Les transformations réalisées dans l'aile ouest de l'édifice assurent une continuité que j'apprécie bien. On n'est en présence ni d'une gare totalement nouvelle, ni d'une vieille gare. Aujourd'hui, de multiples activités animent l'endroit: le buffet Passaggio, dont le nom évoque les Italiens qui sont venus en Suisse voici quelques décennies, le café attenant ainsi que l'Internet Café, qui, bien que tristounet, attire de nombreux jeunes. Comme le train et la lecture entretiennent une relation très étroite, je suis heureuse de voir que les kiosques abondent dans le bâtiment. A l'intérieur, le plafond vitré qui couvre l'allée menant du hall central aux quais par l'aile ouest crée l'illusion de n'être ni dehors, ni dedans.

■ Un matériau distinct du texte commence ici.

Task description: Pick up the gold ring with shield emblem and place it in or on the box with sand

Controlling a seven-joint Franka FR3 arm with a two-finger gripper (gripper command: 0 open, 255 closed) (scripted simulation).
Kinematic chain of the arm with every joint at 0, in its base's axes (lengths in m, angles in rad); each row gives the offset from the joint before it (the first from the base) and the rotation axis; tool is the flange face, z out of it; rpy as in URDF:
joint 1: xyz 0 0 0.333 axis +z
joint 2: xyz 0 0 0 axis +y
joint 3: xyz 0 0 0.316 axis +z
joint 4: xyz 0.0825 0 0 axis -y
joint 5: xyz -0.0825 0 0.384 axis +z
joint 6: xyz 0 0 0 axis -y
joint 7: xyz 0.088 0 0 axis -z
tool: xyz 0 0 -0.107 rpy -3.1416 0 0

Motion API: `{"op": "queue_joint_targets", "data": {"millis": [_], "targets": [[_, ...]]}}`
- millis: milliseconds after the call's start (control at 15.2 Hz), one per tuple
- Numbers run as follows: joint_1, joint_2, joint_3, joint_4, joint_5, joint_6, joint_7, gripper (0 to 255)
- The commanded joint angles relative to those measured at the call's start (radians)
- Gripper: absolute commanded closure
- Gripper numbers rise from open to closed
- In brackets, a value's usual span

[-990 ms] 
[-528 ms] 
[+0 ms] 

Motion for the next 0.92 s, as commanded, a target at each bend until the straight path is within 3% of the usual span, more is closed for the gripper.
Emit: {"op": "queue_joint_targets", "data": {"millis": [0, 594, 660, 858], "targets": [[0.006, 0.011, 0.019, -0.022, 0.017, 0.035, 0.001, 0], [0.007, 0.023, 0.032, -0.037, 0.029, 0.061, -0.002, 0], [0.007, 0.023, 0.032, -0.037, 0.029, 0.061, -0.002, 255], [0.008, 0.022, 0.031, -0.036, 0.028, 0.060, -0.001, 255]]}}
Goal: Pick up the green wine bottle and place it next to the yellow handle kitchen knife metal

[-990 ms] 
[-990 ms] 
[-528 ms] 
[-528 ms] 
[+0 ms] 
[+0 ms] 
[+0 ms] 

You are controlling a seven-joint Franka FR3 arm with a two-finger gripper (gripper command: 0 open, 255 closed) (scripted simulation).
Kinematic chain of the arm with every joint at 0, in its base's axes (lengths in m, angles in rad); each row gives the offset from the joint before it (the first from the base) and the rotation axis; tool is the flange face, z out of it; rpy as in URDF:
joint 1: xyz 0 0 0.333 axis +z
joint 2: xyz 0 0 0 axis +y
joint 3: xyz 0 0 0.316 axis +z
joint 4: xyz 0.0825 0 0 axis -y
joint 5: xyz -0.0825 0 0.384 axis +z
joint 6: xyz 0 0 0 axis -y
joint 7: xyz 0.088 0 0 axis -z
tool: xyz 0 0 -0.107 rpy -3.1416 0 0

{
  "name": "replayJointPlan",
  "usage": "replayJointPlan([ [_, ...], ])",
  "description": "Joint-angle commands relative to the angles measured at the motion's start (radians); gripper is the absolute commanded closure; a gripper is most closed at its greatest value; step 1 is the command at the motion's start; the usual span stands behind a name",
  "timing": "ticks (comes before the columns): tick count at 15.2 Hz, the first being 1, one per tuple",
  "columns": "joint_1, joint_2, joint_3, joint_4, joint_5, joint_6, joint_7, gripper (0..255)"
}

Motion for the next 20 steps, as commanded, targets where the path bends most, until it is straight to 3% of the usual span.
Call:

Je fréquente la gare de Cornavin quand je me rends au Conseil national à Berne ou lorsque j'assiste à diverses commissions, que ce soit à Neuchâtel ou à Yverdon. Mais aussi quand je vais à la foire de Bâle. L'arrière de la gare est également un endroit que j'apprécie. Notamment le café et l'Hôtel de Montbrillant. Je suis favorable à un réaménagement de la place de Cornavin qui tienne compte de la circulation automobile. Il y a plusieurs années, en regardant par ma fenêtre, je rêvais, il est vrai, d'une place verdoyante! Quant aux autres gares qui m'interpellent, j'aime bien celle de Zurich, très conviviale. Mais ma préférée demeure celle de Milan. Son architecture, sa poésie m'ont touchée. C'est surtout là que l'âme sœur m'a fait part de son désir de vivre ensemble.